- The Washington Times - Tuesday, February 5, 2008

ANNAPOLIS — Gov. Martin O’Malley ended his attempt yesterday to remove Maryland public schools Superintendent Nancy S. Grasmick, after he did not appear to have the political support to get rid of the successful and longtime education leader.

“I definitely wasn’t going to support the effort,” said Delegate Jill P. Carter, Baltimore Democrat. “Think we need checks and balances, that’s what we’re there for.”

Mr. O’Malley, a Democrat, made the announcement during a last-minute press conference, in which he ended his political dispute with Mrs. Grasmick by shaking hands, then telling the Democrat-controlled General Assembly to drop legislation that would have led to shortening her new four-year term.

“Dr. Grasmick and I had a real good talk and have agreed to work together,” Mr. O’Malley said.

Removing Mrs. Grasmick would have been difficult, especially after a report by Education Week that stated Maryland had the third-best school system in the country.

Mr. O’Malley’s displeasure for Mrs. Grasmick has largely been considered personal and started when he was mayor of Baltimore and she attempted to take state control of 11 failing schools in the city school system.

Mrs. Grasmick, the country’s longest-serving appointed state schools chief, said the federal No Child Left Behind Act gave the state the authority. However, the Assembly passed legislation to block Mrs. Grasmick’s efforts, then overrode Gov. Robert L. Ehrlich Jr.’s veto of the measure.

Mrs. Grasmick’s attempt also resulted in Mr. O’Malley calling her “the poster child” of No Child Left Behind.

Mr. O’Malley has also called Mrs. Grasmick a “pawn” of the Republican Party. However, she served under Gov. William Donald Schaefer and Gov. Parris N. Glendening, both Democrats, before serving under Mr. Ehrlich, a Republican.

Senate President Thomas V. Mike Miller Jr., who this week planned to introduce the bill to effectively remove Mrs. Grasmick, predicted the governor and state lawmakers could have removed Mrs. Grasmick but would have suffered too much political damage.

“It would have been protracted. It would have been resolved in a courtroom,” said Mr. Miller, Southern Maryland Democrat. “Sometimes you can win the battle and lose the war.”

However, he said he would reintroduce the proposal to remove Mrs. Grasmick possibly as soon as next year.

House Speaker Michael E. Busch, Anne Arundel Democrat, agreed the political battle would have been tough for many lawmakers and that politics would have pushed education policy from the table.

“I don’t think it would have been a particularly beneficial undertaking,” he said. “But I think given all the facts, it probably would have had a majority.”

Mr. O’Malley and Mr. Miller had previously made removing Mrs. Grasmick one of their top priorities this year.

Republican leaders said they were happy Mr. O’Malley “stepped back from the brink” and chose to respect the legislature.

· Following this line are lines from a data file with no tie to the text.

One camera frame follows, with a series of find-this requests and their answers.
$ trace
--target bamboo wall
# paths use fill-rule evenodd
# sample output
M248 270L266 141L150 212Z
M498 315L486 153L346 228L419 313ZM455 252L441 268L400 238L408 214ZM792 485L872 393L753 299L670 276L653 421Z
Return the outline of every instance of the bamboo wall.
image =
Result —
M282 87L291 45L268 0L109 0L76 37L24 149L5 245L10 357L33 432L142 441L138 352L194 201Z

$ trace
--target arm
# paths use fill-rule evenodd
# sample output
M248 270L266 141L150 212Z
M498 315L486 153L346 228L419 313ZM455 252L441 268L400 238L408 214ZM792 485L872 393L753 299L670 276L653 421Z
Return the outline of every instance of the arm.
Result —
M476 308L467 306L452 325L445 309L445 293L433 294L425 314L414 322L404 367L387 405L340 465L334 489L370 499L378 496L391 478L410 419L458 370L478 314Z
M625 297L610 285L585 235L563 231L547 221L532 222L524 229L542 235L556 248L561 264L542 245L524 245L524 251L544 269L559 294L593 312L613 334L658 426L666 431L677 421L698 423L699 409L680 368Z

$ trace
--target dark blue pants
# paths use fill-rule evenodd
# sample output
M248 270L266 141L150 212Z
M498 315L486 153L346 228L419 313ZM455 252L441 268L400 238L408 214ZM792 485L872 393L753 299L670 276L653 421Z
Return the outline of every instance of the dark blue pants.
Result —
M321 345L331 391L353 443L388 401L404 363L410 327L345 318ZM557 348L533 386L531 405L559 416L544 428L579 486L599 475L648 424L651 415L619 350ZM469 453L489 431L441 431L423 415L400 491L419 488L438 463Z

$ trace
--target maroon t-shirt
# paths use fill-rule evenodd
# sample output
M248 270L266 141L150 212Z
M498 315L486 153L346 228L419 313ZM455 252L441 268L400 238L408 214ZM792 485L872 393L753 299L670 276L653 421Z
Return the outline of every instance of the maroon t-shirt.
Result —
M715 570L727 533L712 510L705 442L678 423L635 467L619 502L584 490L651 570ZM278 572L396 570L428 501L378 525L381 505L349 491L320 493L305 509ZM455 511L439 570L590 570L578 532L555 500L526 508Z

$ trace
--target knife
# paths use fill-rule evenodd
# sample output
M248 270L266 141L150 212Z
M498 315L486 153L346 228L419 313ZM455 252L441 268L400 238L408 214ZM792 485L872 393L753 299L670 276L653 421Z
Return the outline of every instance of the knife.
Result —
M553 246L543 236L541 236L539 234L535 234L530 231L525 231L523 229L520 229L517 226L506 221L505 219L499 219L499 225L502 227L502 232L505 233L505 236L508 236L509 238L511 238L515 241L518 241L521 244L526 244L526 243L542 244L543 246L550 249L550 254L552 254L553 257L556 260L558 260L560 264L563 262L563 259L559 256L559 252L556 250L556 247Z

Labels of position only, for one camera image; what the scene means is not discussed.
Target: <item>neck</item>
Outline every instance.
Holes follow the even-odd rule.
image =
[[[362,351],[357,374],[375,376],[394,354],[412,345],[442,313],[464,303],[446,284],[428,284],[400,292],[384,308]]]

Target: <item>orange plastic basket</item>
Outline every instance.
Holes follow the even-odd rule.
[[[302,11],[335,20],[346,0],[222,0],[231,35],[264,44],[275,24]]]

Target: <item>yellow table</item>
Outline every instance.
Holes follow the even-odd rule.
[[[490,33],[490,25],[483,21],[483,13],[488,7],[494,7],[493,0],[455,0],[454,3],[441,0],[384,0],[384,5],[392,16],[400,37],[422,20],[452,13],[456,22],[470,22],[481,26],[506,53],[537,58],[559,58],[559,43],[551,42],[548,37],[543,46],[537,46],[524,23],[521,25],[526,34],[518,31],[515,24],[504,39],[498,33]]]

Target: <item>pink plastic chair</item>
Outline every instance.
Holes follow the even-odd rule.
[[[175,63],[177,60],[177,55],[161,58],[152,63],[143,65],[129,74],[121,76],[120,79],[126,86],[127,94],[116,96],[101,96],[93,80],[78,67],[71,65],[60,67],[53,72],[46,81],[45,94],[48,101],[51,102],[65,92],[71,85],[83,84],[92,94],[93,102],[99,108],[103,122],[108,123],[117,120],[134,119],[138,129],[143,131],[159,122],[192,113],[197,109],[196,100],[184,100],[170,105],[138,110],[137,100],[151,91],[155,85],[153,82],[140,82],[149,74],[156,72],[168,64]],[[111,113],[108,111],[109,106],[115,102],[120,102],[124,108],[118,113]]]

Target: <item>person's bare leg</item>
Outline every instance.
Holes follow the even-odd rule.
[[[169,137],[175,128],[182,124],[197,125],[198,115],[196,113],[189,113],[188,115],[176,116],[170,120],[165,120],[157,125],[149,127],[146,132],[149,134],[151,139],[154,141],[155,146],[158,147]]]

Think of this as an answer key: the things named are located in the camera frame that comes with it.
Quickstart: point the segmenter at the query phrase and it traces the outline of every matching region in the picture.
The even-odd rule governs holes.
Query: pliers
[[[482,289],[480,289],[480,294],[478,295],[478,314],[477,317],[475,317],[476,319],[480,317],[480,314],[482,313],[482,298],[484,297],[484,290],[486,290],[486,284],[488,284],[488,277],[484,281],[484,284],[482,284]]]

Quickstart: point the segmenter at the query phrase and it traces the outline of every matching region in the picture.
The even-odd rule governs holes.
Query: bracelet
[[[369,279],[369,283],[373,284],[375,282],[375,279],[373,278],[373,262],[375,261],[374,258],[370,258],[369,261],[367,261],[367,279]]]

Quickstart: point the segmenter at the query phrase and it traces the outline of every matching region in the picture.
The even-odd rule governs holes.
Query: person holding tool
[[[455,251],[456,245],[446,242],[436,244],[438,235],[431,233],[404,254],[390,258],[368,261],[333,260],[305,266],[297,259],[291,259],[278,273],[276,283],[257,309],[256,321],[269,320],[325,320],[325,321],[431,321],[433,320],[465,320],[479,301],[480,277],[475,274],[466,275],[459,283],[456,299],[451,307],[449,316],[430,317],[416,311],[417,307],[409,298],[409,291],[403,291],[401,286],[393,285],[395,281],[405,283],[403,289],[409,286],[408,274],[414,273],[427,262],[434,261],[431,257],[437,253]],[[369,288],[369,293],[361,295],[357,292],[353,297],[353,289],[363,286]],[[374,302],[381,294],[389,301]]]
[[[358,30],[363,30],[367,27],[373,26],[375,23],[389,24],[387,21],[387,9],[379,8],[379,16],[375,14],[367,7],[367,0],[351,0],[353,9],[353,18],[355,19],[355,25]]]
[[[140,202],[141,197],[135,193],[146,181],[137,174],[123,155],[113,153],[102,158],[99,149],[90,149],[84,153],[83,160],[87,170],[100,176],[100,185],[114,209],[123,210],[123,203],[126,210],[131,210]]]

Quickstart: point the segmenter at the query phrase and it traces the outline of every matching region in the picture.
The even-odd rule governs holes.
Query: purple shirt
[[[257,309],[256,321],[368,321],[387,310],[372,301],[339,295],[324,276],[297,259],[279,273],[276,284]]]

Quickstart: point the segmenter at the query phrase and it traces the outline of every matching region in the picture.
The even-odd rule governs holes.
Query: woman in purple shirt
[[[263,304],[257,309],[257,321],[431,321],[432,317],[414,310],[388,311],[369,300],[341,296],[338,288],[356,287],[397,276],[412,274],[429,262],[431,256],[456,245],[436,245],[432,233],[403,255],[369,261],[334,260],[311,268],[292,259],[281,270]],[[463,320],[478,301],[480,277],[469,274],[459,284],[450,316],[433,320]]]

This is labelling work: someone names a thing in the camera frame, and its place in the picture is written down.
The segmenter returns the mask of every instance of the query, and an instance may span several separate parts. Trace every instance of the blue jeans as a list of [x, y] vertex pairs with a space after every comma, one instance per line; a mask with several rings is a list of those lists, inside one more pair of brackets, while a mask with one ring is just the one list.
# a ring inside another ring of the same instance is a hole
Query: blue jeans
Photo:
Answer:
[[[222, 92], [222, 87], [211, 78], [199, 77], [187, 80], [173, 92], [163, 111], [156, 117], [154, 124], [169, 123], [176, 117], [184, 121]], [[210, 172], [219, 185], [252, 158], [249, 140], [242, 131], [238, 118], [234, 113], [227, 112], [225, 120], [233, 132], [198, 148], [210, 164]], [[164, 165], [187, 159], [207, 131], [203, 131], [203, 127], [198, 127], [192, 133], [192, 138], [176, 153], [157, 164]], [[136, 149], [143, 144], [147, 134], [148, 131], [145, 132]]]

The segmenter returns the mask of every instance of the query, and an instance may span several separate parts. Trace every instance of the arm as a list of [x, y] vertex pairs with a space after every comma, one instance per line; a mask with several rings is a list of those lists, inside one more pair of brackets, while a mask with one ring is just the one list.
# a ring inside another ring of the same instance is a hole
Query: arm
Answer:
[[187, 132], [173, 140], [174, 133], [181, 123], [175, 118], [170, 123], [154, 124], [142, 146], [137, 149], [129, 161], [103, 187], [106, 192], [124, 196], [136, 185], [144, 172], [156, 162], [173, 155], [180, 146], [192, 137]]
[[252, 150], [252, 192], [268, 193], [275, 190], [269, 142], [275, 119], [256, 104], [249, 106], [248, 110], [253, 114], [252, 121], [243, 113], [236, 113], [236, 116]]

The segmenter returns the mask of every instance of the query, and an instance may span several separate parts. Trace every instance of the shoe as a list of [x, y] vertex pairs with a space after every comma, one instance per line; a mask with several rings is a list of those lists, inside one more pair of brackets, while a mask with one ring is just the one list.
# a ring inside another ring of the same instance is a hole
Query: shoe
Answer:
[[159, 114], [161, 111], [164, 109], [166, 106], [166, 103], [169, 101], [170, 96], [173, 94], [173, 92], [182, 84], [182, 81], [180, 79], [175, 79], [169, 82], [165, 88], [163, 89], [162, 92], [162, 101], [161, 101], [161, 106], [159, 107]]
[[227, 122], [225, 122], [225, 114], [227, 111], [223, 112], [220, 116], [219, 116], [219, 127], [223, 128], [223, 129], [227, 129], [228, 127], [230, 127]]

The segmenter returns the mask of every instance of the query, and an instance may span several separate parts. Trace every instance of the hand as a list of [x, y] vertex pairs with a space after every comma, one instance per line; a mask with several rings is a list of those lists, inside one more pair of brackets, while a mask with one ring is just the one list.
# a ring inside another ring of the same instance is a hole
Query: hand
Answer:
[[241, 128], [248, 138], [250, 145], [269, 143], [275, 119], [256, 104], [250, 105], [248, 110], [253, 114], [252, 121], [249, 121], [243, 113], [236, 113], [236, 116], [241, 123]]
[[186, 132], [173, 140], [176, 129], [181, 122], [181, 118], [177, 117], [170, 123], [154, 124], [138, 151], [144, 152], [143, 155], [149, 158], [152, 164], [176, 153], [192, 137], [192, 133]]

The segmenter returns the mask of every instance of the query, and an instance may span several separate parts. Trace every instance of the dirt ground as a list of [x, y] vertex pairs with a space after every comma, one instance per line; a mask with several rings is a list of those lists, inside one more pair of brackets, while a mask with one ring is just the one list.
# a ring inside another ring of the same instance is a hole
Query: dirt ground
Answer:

“It’s very clear this legislature is not going to stand for injecting partisan politics into our education system,” said House Minority Leader Anthony J. O’Donnell, Southern Maryland Republican.

The state school board, which still has a majority of Ehrlich appointees until July, renewed Mrs. Grasmick’s contract in December, despite a joint request from Mr. Miller and Mr. Busch that they wait until Mr. O’Malley had control of the board.

Mrs. Grasmick said she was happy to be in Mr. O’Malley’s good graces again.

They agreed to work on implementing teacher surveys, adding more career and technical courses and finding ways to get principals to work in struggling schools.

“It’s very important that we work together on behalf of those individuals — those who are providing the instruction and those who are receiving it,” Mrs. Grasmick said.